Task objective = Filter the listing below, copying every line in which the word "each" appears.
================================
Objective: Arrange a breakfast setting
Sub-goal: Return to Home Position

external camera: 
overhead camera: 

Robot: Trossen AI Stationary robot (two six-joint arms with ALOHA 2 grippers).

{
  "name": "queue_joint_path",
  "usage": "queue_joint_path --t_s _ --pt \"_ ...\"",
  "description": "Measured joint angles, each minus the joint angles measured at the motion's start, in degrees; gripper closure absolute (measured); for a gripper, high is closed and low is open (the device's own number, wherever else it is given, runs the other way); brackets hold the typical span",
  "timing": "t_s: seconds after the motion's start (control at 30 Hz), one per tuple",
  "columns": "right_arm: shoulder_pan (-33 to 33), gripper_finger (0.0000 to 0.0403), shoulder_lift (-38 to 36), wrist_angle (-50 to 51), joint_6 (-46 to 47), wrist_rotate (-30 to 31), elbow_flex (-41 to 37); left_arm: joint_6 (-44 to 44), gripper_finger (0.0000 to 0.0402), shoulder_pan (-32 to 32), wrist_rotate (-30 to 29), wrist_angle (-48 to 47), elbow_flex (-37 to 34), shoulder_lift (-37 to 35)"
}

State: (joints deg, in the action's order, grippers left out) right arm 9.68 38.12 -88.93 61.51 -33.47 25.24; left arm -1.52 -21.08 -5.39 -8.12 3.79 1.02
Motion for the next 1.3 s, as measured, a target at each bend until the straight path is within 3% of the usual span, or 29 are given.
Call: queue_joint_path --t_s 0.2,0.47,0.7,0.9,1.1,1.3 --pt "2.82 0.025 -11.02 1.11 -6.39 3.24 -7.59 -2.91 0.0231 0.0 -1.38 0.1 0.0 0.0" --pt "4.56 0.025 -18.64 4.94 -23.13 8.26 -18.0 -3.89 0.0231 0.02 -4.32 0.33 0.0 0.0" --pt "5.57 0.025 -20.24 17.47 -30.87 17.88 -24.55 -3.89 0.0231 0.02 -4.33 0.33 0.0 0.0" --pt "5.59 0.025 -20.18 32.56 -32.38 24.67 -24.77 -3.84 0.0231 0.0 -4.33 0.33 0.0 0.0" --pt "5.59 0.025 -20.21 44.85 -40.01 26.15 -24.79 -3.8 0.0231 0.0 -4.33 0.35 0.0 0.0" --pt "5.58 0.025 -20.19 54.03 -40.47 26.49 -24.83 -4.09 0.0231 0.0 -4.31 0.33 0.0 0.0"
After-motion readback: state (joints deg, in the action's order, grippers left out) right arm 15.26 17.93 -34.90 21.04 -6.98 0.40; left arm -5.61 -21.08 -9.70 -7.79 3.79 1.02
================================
Completed exercise =
  "description": "Measured joint angles, each minus the joint angles measured at the motion's start, in degrees; gripper closure absolute (measured); for a gripper, high is closed and low is open (the device's own number, wherever else it is given, runs the other way); brackets hold the typical span",
Motion for the next 1.3 s, as measured, a target at each bend until the straight path is within 3% of the usual span, or 29 are given.

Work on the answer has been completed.